Your result should be every line of the records below that contains the word "pink".

(Supplied data begins)

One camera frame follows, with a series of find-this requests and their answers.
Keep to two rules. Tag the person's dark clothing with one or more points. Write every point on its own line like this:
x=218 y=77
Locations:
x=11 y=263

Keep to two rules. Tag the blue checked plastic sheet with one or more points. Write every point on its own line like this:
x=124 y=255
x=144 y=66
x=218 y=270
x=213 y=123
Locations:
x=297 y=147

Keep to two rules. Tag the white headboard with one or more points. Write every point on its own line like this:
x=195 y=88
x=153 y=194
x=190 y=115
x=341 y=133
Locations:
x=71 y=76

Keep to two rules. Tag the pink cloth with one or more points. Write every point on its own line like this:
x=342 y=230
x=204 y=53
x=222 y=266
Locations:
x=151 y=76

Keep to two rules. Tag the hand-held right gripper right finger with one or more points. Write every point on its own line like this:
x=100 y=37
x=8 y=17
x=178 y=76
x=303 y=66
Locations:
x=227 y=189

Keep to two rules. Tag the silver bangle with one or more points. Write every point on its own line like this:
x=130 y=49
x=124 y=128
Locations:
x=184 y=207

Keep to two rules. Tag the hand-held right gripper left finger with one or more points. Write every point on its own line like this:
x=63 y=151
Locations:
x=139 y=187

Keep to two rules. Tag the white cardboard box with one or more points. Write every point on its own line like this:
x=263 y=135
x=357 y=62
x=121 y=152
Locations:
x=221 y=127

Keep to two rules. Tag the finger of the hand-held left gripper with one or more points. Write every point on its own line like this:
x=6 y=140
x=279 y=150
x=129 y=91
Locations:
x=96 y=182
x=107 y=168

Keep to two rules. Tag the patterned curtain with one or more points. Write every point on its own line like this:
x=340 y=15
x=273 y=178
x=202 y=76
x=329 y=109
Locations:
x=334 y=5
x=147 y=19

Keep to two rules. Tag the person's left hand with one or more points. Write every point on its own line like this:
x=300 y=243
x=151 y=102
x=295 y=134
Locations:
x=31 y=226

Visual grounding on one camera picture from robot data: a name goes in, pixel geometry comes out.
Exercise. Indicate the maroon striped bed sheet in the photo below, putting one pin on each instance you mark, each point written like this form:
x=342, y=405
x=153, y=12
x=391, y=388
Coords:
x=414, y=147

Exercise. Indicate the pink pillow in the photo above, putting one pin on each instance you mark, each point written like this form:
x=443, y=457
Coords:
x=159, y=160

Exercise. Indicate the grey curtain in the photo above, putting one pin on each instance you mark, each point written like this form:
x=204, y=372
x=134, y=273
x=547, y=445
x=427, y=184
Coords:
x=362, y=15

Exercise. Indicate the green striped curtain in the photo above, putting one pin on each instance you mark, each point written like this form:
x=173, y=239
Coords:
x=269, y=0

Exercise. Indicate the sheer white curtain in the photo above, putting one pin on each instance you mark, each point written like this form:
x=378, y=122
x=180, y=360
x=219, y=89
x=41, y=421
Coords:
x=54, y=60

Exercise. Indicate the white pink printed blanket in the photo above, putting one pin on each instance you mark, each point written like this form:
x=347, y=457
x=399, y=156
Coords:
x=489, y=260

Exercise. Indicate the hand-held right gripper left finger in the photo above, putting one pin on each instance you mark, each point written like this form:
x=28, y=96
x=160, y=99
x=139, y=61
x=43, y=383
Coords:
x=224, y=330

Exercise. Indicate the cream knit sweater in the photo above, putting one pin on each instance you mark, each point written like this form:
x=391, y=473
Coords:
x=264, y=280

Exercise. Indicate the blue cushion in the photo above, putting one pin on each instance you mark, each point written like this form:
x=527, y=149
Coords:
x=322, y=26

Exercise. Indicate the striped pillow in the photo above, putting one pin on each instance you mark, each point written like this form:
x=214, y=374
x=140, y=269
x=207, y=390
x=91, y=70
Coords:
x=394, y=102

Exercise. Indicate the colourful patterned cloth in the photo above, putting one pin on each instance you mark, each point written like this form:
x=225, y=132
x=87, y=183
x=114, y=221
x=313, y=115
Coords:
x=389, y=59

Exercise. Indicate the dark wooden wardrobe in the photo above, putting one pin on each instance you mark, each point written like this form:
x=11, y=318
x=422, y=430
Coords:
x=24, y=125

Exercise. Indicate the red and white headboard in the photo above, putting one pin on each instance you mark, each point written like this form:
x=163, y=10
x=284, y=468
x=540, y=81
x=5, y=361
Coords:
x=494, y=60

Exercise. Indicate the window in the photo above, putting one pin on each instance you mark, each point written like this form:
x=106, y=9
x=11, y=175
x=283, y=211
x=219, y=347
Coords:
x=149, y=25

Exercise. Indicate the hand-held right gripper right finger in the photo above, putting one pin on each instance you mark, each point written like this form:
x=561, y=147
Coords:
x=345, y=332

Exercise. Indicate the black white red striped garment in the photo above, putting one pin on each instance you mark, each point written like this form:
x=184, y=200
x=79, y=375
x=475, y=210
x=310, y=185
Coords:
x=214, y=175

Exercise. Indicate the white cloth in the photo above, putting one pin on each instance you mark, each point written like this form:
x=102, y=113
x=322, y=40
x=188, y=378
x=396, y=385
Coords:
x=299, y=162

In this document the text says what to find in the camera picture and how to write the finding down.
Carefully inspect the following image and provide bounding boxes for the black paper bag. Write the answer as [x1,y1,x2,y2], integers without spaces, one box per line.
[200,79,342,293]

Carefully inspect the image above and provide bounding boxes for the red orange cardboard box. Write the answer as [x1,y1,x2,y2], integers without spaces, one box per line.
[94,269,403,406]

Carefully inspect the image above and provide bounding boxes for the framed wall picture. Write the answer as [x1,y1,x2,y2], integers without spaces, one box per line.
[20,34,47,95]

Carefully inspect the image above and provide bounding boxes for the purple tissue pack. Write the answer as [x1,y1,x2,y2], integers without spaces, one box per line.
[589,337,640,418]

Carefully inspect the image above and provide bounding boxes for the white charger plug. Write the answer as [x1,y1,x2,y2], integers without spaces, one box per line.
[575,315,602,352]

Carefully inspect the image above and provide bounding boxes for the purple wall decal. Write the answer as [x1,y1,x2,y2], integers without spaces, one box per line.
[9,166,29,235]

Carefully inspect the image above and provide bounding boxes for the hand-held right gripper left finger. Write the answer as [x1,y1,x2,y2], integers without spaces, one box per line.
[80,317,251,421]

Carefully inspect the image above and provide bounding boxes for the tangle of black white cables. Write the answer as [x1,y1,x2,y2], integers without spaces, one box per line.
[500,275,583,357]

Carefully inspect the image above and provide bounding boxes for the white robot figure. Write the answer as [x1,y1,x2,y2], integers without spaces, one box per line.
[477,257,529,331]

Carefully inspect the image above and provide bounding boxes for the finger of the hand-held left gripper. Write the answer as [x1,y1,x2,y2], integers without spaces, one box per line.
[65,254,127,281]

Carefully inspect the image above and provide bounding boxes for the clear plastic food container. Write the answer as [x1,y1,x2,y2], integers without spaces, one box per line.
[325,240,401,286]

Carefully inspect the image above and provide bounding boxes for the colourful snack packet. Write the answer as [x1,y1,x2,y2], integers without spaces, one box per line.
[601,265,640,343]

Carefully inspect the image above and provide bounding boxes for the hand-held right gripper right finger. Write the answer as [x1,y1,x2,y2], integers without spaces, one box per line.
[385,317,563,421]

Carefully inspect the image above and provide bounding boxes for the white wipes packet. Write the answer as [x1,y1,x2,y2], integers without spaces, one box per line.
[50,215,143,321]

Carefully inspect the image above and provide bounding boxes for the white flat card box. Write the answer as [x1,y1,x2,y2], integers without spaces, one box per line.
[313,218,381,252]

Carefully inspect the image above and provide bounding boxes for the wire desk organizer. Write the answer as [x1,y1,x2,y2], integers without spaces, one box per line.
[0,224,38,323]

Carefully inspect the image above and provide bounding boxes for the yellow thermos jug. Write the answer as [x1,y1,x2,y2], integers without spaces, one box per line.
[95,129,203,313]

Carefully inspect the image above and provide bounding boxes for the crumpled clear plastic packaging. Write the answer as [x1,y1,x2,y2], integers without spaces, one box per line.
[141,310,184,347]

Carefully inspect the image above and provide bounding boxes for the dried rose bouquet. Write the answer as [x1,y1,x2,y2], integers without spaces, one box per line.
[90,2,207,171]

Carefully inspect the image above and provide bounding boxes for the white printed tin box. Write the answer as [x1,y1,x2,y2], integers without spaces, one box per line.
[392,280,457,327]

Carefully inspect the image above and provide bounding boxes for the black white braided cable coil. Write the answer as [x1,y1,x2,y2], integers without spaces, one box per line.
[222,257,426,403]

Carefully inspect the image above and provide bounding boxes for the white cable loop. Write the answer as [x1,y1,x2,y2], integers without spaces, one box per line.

(Supplied data ends)

Answer to the exercise »
Keep to two rules. Tag the pink cloth with one or more points. Write every point on its own line like this:
Exercise. Indicate the pink pillow in the photo above, putting one pin on each instance you mark, each point written like this form:
Exercise. Indicate the white pink printed blanket in the photo above, putting one pin on each instance you mark, each point written like this form:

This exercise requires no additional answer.